President-elect Donald Trump has decided to appoint Dr Jay Bhattacharya as the next director of the National Institute of Health (NIH). 

Announcing the new appointment, Trump wrote in a statement: “Together, Jay and RFK Jr will restore the NIH to the Gold Standard of Medical Research as they examine the underlying causes of and solutions to America’s biggest health challenges, including our Crisis of Chronic Illness and Disease. Together, they will work hard to Make America Healthy Again!”

A Stanford University health researcher, Bhattacharya is widely known for his opposition to the lockdown when COVID-19 made its wave in the US, according to NPR.

He co-authored the “Great Barrington Declaration”, an open declaration of opposing the widespread lockdowns and asked for focused protection for vulnerable groups such as the elderly. 

His nomination requires Senate confirmation, and if he earns it, he will take charge of an institution that has more than 18,000 workers and funds nearly $48 billion for scientific research through over 50,000 grants to more than 300,000 researchers in over 2,500 educational institutes. 

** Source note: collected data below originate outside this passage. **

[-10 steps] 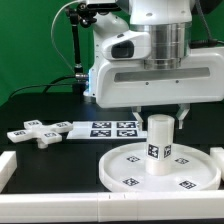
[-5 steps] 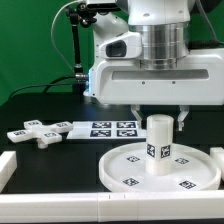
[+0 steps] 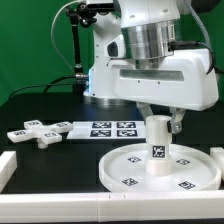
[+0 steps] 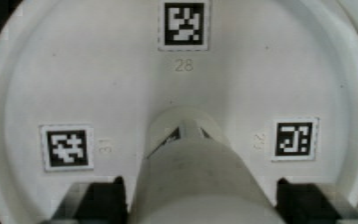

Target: Assemble round table

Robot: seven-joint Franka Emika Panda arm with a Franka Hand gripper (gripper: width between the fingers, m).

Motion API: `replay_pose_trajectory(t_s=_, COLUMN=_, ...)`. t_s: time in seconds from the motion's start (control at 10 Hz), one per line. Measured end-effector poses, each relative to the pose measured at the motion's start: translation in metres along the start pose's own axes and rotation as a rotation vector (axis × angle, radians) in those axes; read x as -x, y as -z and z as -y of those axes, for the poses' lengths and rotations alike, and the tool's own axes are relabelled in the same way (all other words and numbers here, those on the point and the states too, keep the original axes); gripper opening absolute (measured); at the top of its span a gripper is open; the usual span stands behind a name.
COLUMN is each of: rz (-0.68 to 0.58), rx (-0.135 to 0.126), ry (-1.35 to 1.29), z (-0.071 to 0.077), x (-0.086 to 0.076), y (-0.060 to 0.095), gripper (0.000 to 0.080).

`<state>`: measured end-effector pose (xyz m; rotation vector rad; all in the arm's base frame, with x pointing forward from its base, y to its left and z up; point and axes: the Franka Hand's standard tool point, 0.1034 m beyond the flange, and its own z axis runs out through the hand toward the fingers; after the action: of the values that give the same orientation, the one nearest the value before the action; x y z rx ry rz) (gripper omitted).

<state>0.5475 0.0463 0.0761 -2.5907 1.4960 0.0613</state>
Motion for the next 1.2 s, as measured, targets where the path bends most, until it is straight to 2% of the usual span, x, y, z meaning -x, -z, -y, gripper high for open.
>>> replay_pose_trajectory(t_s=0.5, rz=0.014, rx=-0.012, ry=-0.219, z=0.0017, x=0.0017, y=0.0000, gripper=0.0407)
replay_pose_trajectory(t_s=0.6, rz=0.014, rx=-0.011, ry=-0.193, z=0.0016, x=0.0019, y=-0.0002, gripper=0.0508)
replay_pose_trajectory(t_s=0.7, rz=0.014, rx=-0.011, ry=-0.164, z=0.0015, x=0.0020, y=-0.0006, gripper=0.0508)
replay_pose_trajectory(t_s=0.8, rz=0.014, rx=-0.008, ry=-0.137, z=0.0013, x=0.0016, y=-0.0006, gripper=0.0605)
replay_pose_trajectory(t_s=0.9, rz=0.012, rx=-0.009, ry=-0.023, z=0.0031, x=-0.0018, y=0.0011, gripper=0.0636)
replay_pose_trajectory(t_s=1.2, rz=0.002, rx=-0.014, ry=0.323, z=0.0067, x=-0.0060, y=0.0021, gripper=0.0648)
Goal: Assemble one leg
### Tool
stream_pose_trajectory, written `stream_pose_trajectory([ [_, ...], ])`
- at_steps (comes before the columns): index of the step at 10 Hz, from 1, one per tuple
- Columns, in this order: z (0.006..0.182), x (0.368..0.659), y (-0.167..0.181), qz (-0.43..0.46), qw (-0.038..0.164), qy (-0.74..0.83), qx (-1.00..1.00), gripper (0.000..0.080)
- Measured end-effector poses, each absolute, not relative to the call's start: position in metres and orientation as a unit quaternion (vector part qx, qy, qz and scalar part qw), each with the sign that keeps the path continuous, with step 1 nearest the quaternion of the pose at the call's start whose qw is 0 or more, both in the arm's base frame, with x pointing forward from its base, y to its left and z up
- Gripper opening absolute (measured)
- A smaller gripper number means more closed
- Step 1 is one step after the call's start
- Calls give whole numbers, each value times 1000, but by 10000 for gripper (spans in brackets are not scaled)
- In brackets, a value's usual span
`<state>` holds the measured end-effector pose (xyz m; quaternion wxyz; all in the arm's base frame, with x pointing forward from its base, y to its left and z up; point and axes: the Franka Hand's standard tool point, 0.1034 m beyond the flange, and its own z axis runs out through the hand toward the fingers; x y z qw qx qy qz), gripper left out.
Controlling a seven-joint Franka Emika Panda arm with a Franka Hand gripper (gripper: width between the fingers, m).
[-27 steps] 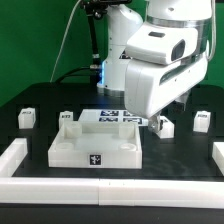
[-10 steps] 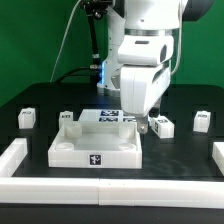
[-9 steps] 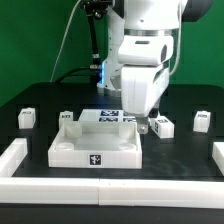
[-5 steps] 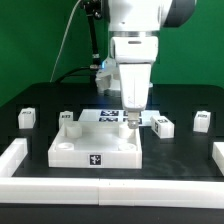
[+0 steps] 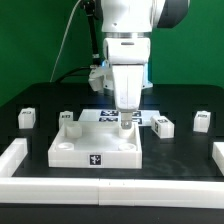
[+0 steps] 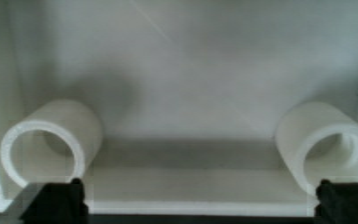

It is evident that Bhattacharya will hold significant power and could affect the future of medical science. His nomination has been denounced by several public health experts, including a virologist at the University of Saskatchewan in Canada, Angela Rasmussen. 

“I don’t think that Jay Bhattacharya belongs anywhere near the NIH, much less in the director’s office,” she said. 

“That would be absolutely disastrous for the health and well-being of the American public and actually the world,” she added. 

NIH is also threatened by Trump as during his first term in the White House, he had proposed cutting the agency’s budget. It also came under heavy opposition during the COVID pandemic from some Republicans towards long-serving NIH officials like Dr Anthony Fauci and Dr Francis Collins who was director of NIH from 2009 to 2021.